In particular, Tim and Chris Stamper were impressed with Japanese games – with which they felt some common roots, taking arcade action then making it deeper, longer-lasting for play at home. At the time, Chris Stamper expressed some frustration that none of their peers in the UK seemed to "get it"; that there was a bigger world out there, that nobody was bothering to study. It was almost like, despite all the obvious talent around him, no one was even trying to break out of the ghetto. "Britain’s got the best talent without a doubt. We should be producing the number one games, and it’s not happening." To that end, the Stampers tried to serve as sort of a role model for the entire British game industry, drawing out the merits and appealing qualities of Nintendo’s games and trying to instill a rigid work ethic that they felt was necessary to compete on a world stage. As related in a 1988 Games Machine interview, "it is only through examining Japanese-made games and then putting the theory into practice through their painstakingly built contacts that they have reached the point they have."

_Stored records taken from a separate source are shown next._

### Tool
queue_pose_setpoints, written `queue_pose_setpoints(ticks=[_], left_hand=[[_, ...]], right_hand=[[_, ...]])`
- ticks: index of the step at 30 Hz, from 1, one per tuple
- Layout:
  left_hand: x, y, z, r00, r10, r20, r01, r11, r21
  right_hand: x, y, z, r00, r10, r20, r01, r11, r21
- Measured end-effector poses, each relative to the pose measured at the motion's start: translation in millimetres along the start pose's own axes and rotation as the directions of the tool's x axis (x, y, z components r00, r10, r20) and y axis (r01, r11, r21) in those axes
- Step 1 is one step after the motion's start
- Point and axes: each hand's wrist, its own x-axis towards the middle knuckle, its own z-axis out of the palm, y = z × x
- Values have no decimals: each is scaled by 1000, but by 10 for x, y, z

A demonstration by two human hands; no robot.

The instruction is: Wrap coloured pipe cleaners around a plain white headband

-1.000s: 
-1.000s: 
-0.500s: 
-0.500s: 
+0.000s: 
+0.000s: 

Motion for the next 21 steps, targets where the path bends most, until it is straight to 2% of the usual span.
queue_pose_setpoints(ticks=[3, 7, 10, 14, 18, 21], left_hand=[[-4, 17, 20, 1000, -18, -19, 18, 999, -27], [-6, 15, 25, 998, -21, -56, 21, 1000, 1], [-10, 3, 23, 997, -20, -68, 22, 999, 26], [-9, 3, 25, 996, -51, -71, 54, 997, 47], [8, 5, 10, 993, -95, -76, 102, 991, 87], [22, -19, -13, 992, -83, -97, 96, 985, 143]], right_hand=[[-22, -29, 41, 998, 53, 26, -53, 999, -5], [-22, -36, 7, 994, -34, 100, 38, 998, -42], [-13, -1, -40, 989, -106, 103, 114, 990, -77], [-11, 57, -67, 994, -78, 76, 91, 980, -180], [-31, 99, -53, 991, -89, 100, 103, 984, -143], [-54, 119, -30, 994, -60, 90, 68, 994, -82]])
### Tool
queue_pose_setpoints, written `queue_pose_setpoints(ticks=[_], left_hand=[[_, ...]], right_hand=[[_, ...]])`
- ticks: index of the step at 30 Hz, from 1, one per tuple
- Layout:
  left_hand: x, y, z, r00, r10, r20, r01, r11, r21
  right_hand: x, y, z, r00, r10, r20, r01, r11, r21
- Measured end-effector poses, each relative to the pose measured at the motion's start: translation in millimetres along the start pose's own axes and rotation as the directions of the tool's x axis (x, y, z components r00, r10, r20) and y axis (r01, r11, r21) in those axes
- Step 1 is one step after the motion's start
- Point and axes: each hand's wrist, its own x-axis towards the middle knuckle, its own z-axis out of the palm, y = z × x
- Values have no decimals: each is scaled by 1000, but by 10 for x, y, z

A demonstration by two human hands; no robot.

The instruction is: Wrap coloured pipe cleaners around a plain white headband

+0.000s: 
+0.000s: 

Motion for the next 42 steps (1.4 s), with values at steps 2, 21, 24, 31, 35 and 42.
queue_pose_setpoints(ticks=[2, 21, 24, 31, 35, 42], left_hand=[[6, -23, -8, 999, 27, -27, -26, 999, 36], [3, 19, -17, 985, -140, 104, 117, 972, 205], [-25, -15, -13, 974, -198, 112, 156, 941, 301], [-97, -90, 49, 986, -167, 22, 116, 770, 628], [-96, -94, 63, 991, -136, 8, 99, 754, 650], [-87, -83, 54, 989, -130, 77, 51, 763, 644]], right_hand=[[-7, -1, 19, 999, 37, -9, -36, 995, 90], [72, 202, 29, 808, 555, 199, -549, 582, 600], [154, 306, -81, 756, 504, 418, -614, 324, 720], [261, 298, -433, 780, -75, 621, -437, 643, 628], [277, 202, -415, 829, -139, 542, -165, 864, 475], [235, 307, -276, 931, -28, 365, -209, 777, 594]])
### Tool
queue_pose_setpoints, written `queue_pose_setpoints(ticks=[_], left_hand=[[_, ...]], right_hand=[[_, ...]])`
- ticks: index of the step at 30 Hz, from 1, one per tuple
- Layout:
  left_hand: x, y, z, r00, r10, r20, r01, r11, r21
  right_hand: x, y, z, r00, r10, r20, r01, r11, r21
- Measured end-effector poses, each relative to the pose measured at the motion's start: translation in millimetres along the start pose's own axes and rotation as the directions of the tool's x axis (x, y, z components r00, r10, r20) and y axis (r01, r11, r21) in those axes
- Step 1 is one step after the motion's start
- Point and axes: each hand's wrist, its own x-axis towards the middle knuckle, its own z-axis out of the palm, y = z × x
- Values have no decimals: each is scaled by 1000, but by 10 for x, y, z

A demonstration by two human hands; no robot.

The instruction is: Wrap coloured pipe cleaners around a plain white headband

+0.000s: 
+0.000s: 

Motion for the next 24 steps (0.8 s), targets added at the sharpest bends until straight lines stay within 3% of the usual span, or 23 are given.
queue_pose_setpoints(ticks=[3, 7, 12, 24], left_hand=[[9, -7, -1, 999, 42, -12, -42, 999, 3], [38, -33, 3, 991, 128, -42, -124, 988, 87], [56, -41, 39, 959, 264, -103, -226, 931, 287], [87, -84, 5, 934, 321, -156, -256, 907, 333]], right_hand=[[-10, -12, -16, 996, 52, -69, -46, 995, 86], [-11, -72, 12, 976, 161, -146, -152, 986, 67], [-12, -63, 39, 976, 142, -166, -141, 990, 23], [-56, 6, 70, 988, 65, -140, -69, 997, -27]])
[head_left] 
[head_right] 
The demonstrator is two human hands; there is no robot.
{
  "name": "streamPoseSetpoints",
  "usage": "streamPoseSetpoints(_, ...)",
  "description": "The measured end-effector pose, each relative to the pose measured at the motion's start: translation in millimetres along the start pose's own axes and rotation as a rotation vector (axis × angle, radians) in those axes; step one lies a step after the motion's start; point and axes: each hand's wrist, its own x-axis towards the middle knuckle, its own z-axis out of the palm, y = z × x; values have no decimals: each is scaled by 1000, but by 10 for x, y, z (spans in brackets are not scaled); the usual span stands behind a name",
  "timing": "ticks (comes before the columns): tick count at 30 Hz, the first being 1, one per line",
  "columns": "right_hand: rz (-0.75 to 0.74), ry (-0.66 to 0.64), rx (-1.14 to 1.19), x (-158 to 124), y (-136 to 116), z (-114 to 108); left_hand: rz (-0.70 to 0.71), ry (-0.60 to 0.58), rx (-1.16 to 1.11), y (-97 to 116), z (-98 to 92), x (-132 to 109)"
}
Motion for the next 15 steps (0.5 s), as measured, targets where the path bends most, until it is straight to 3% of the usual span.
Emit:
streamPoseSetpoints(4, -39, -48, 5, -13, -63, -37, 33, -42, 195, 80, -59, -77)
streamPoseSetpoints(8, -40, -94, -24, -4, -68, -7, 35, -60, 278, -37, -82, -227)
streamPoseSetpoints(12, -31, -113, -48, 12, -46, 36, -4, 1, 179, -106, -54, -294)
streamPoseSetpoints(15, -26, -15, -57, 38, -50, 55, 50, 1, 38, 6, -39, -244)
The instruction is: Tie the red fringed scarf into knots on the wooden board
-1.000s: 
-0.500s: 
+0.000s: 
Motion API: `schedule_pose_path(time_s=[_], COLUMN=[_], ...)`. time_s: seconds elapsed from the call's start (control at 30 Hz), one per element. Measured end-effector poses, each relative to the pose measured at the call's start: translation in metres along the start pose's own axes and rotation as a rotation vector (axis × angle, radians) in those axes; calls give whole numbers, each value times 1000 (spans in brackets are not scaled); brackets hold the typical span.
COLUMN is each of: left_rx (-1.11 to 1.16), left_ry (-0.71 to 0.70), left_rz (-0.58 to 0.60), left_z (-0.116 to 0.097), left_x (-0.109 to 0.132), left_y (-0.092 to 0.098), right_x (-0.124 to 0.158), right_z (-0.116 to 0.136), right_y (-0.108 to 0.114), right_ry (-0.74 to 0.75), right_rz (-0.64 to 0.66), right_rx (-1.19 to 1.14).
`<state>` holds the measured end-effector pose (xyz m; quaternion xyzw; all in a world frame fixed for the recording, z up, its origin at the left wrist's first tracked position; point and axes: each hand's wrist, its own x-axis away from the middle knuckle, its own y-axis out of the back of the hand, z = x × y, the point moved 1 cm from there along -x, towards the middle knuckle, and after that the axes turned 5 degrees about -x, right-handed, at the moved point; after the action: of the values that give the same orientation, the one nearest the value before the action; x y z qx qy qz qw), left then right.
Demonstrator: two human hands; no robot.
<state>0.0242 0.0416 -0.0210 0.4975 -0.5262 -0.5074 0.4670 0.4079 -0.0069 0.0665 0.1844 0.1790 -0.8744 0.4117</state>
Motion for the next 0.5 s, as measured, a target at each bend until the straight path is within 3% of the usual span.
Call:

Although this bootstrapping attitude has indeed been responsible for much of Rare’s success, it has also caused friction between the Stampers and their peers; after producing a couple of games for Rare (to little compensation), Zippo Games fell on hard times. Rare bought out the Pickford brothers and set up their studio as "Rare Manchester". Although their relationship had been amicable at arm’s length, the Pickfords soon found working directly under the Stampers more than they could bear. After the cancellation of a Game Boy wrestling game that one of the brothers was particularly proud of, the Pickfords picked up and left. And it was about then that life began to get a whole lot more complicated for Tim and Chris Stamper.